Our When We All Vote Together initiative provided mini-grants to over 60 trusted local partners across our focus states to host COVID-safe voting celebrations at early voting sites. In total, 120 activations were hosted to celebrate and build momentum around early voting with state and local organizations, colleges and universities, local governments, and high schools as mini-grant recipients. Early voting events ranged from mariachi bands at voting locations to trail rides to the polls on horseback. Amid numerous safety precautions and fears of voter suppression, these early voting celebrations proved to be helpful in making the act of voting fun, safe, accessible, and community-focused.
Continuing to engage in EVERY election: The Georgia Runoff
Efforts to engage voters didn’t end on November 3rd. Georgia’s runoff election provided an opportunity for us to continue with lessons learned and engage with Georgia’s voters. The Civic Cities initiative oversaw partnerships with seven national affiliate and grassroots organizations in Georgia to host over 30 early vote and Election Day activations targeting minority voters and young and inconsistent voters.
#VoteTogether microgrants allowed partners to host multiple events during the early vote period and on Election Day in the Atlanta/Fulton County metropolitan areas, and the surrounding counties of Cobb, DeKalb, Clayton, and Gwinnett. More importantly, partners expanded their reach in rural counties throughout Georgia in targeted counties with large African American populations — Bibb, Chatham, Richmond, Muscogee, and Dougherty Counties. Partners hosted a number of creative and culturally defining celebrations, a few of which included:
- The Transformative Justice Coalition’s “John Lewis Good Trouble Marches” — these statewide marches and motorcades were held to commemorate civil rights leader John Lewis.

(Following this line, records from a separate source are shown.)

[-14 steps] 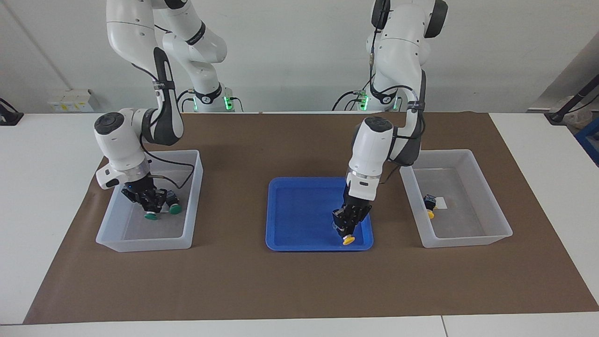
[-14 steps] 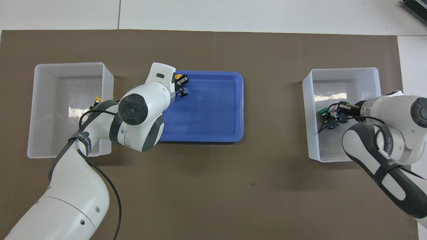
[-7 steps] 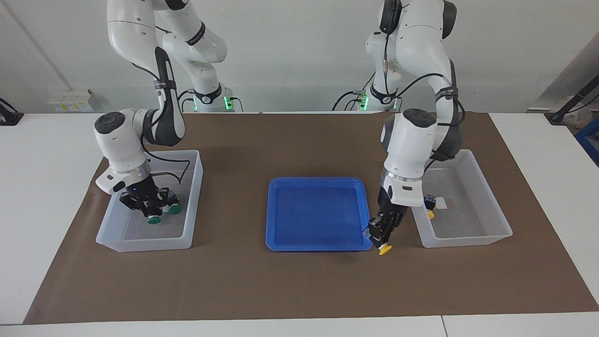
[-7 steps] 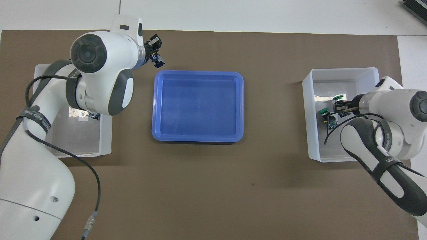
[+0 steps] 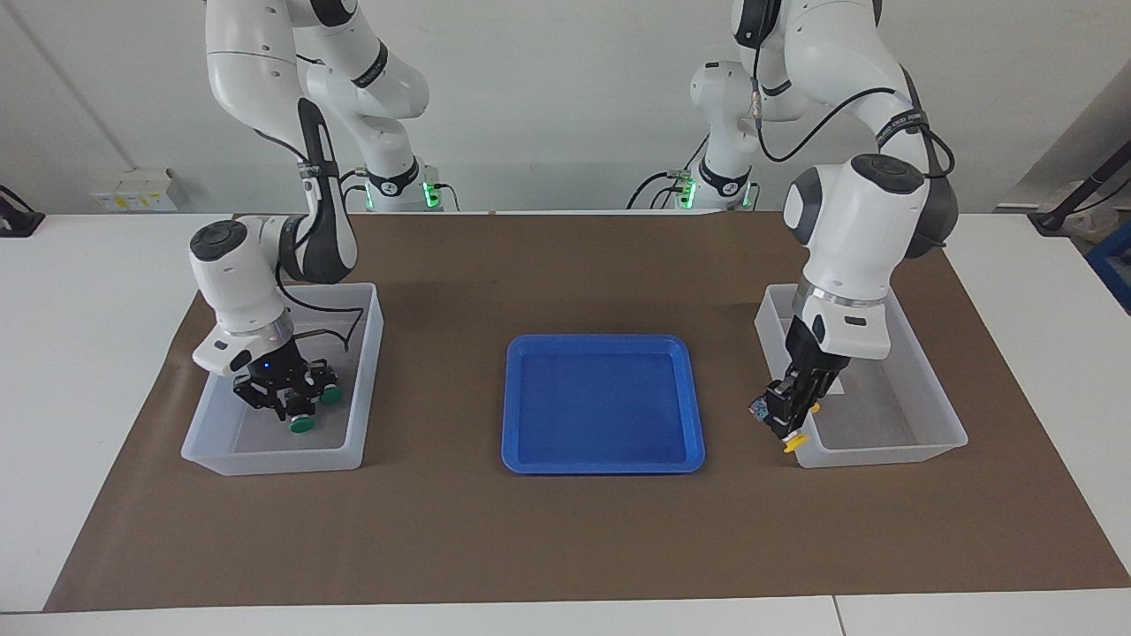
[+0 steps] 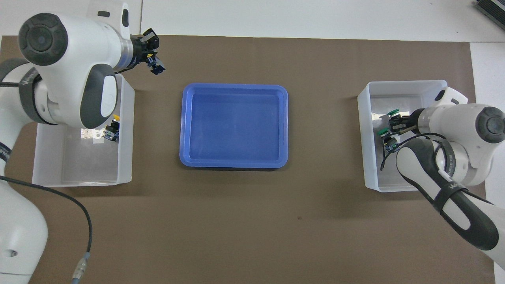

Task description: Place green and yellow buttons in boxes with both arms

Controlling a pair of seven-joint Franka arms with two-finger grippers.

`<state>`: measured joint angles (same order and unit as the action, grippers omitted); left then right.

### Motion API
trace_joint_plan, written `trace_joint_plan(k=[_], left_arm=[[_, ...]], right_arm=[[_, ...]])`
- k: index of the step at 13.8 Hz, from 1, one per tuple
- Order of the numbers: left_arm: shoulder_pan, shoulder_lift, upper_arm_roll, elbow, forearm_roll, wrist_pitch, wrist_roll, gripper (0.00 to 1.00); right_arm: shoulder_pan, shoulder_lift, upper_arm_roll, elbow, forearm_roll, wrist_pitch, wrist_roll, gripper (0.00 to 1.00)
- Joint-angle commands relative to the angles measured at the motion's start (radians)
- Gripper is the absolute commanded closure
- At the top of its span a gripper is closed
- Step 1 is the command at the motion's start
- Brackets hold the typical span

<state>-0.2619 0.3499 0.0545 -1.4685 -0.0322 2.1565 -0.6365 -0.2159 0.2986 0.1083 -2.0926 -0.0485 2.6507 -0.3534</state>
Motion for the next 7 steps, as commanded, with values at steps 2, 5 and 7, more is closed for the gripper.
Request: trace_joint_plan(k=[2, 5, 7], left_arm=[[0.013, -0.048, 0.007, -0.004, -0.02, -0.172, 0.28, 1.0], [0.036, -0.074, 0.001, -0.012, -0.021, -0.3, 0.443, 1.0], [0.056, -0.084, 0.001, -0.015, -0.023, -0.326, 0.506, 1.0]], right_arm=[[-0.005, -0.036, 0.01, 0.026, 0.004, -0.011, 0.008, 0.0], [0.0, -0.123, 0.01, 0.039, 0.004, -0.112, 0.129, 0.0], [0.004, -0.176, 0.011, 0.069, 0.004, -0.217, 0.23, 0.0]])
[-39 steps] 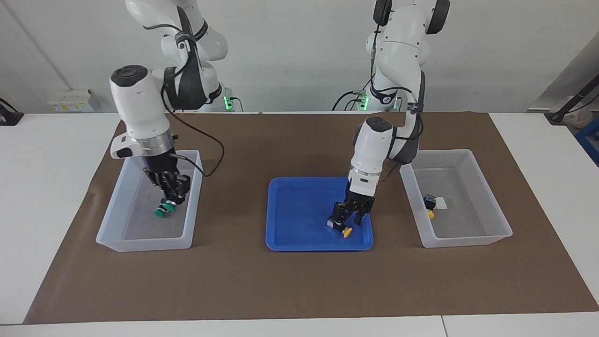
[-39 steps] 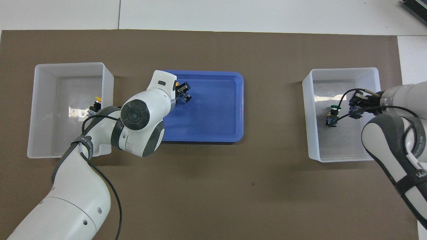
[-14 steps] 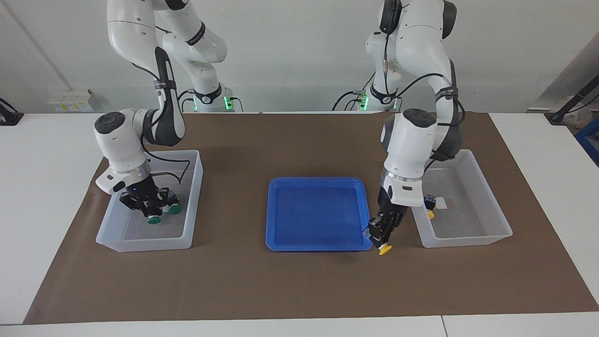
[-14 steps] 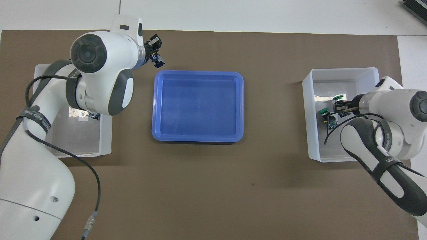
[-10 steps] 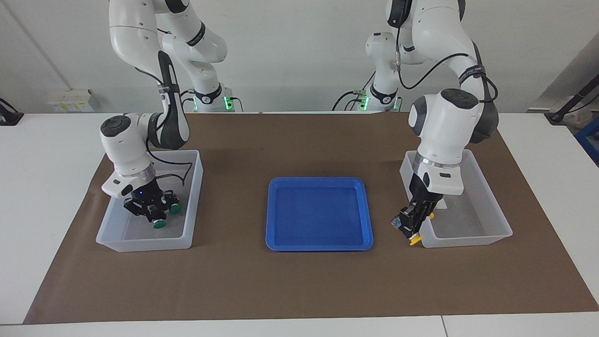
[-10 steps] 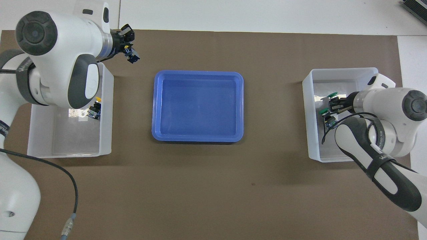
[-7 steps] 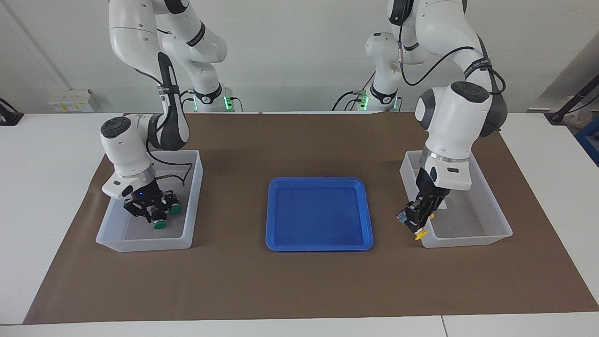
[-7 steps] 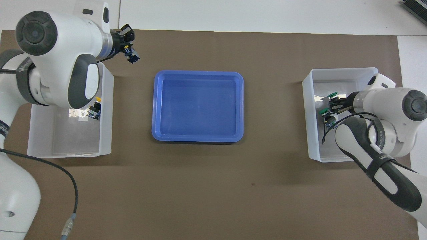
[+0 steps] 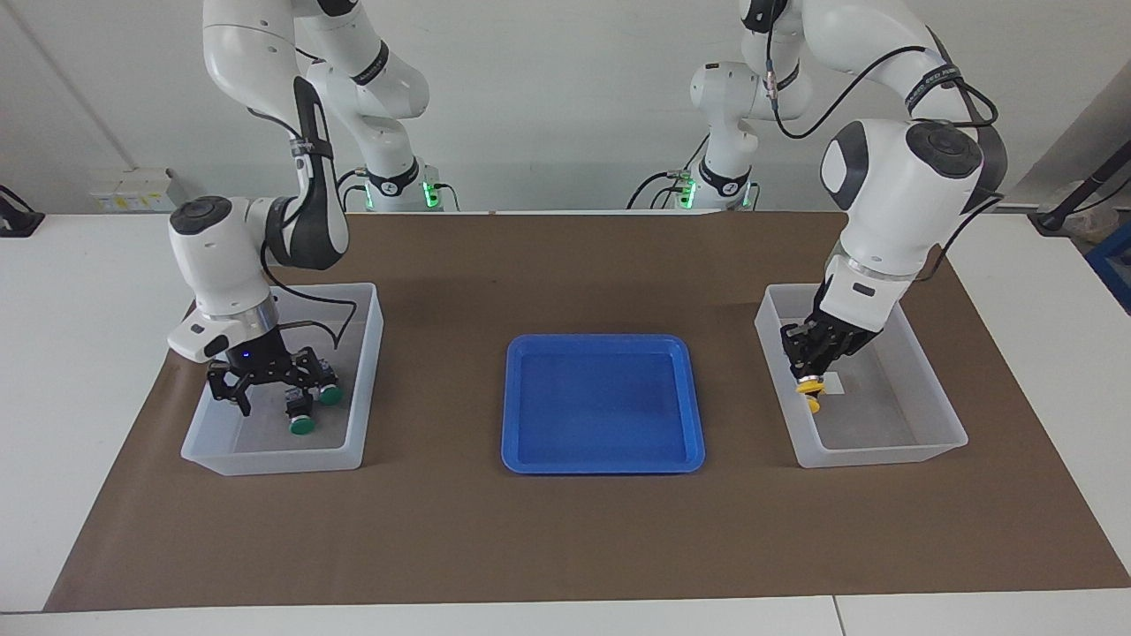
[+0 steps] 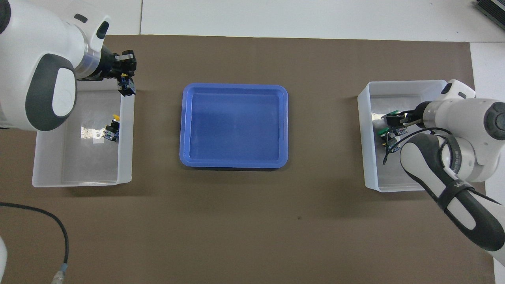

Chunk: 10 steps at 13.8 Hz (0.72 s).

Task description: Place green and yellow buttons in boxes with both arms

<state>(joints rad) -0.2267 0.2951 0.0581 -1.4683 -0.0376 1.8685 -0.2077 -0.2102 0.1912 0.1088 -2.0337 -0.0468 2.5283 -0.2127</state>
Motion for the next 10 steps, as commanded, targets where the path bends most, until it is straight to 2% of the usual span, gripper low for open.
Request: trace_joint_plan(k=[1, 4, 6, 7, 9, 10], left_arm=[[0.027, -0.042, -0.001, -0.027, -0.019, -0.046, 0.105, 1.0], [0.084, -0.096, 0.0, -0.111, -0.019, -0.031, 0.22, 1.0], [0.162, -0.132, 0.003, -0.208, -0.019, 0.051, 0.306, 1.0], [0.19, -0.164, 0.003, -0.302, -0.021, 0.152, 0.336, 1.0], [0.233, -0.243, 0.005, -0.549, -0.021, 0.434, 0.393, 1.0], [0.248, -0.25, 0.003, -0.608, -0.021, 0.516, 0.395, 1.0]], right_arm=[[0.0, -0.087, 0.012, 0.039, 0.002, -0.161, 0.154, 0.0], [0.002, -0.11, 0.014, 0.198, 0.002, -0.411, 0.318, 0.0], [0.002, -0.104, 0.014, 0.335, -0.001, -0.556, 0.346, 0.0], [0.002, -0.101, 0.014, 0.393, -0.002, -0.615, 0.346, 0.0], [0.003, -0.102, 0.031, 0.49, -0.013, -0.731, 0.348, 0.0], [0.003, -0.107, 0.04, 0.512, -0.016, -0.768, 0.349, 0.0]])
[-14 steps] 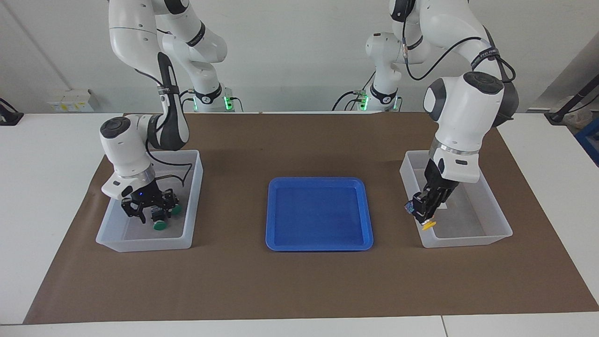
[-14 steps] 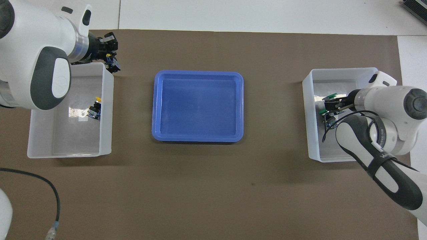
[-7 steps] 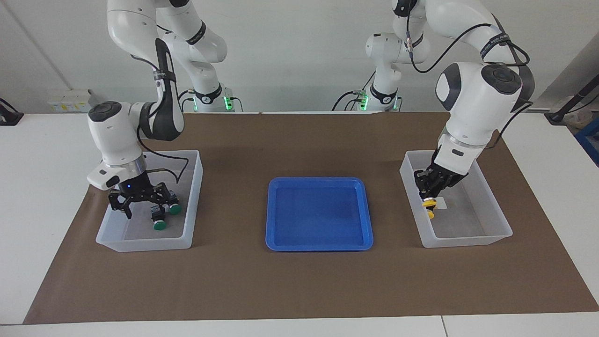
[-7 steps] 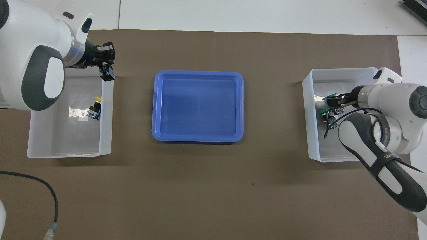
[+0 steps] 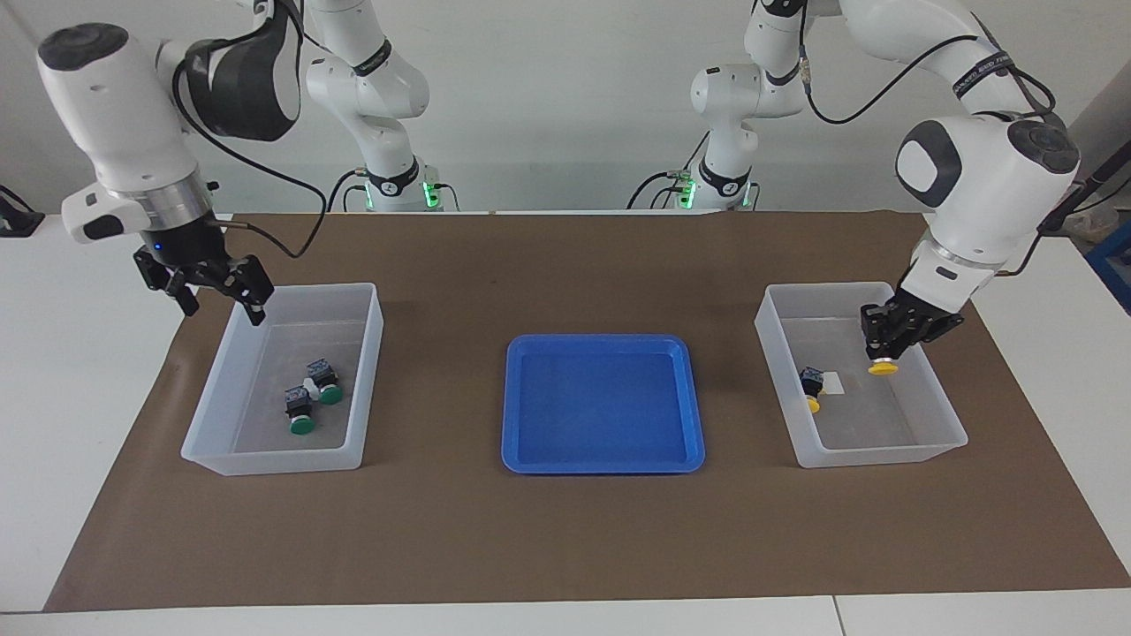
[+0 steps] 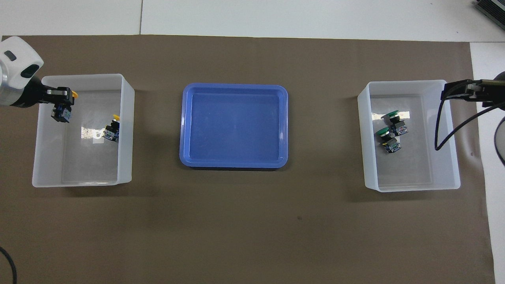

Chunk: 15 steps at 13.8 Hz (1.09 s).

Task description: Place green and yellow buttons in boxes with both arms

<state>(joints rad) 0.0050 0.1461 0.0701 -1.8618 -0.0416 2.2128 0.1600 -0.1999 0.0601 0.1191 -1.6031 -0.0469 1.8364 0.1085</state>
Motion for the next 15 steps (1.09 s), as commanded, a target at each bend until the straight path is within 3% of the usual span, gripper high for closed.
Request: trace_joint_plan(k=[1, 6, 9, 11, 12, 14, 15], left_arm=[[0.026, -0.099, -0.009, -0.23, -0.017, 0.203, 0.027, 1.0], [0.043, -0.074, -0.009, -0.302, -0.017, 0.273, 0.036, 1.0], [0.03, 0.027, -0.009, -0.33, -0.017, 0.424, 0.035, 1.0], [0.03, 0.032, -0.009, -0.33, -0.017, 0.432, 0.035, 1.0], [0.03, 0.032, -0.009, -0.33, -0.017, 0.429, 0.035, 0.83], [0.03, 0.033, -0.009, -0.327, -0.017, 0.427, 0.035, 0.14], [0.03, 0.033, -0.01, -0.321, -0.017, 0.426, 0.033, 0.05]], right_arm=[[-0.007, 0.02, 0.033, 0.075, -0.014, -0.089, 0.028, 0.0], [-0.009, 0.006, 0.033, 0.06, -0.011, -0.123, 0.027, 0.0], [-0.01, 0.003, 0.033, 0.06, -0.011, -0.154, 0.017, 0.0], [-0.024, 0.003, 0.033, 0.06, -0.004, -0.152, 0.017, 0.0], [-0.023, 0.003, 0.033, 0.06, -0.004, -0.151, 0.017, 0.0], [-0.012, -0.006, 0.031, 0.055, -0.004, -0.16, 0.019, 0.0], [-0.006, -0.011, 0.028, 0.051, -0.004, -0.169, 0.02, 0.0]])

- The New Georgia Project’s Party at the Polls and Holiday Relief Jam — these activations celebrated early voting and offered Georgia families a little relief during the holiday season.
- The Georgia Alliance for Progress Early Vote Tailgates — these tailgates created awareness in Columbus and Macon to kick off the early voting period with celebrity influencers; and then held similar tailgates in Savannah and Augusta, GA.
- The People’s Uprising Pull Up To The Polls and Georgia Runoff Roll Bounce GOTV Skate Party — these celebrations celebrated early voting with young voters in the Atlanta University Center.
What We Learned
Even during the most unusual of circumstances, we’ve pivoted to new ways of effectively organizing and relationship building, which has allowed us to reach voters in their communities even in the midst of a pandemic. Despite the impact of COVID-19 and continued social distancing norms, it’s clear that there’s still an appetite for in-person, community-oriented civic engagement activities (all conducted safely with COVID precautions in place). Research shows that when voters are encouraged to vote through celebrations, a downstream effect occurs and is habit-forming, and these events were most successful because they were conducted in partnership with local, trusted partners. With vaccines making their way to the public, we hope to see COVID-19 under control in the coming months. But hopefully these fun, diverse, community-serving voting celebrations are here to stay.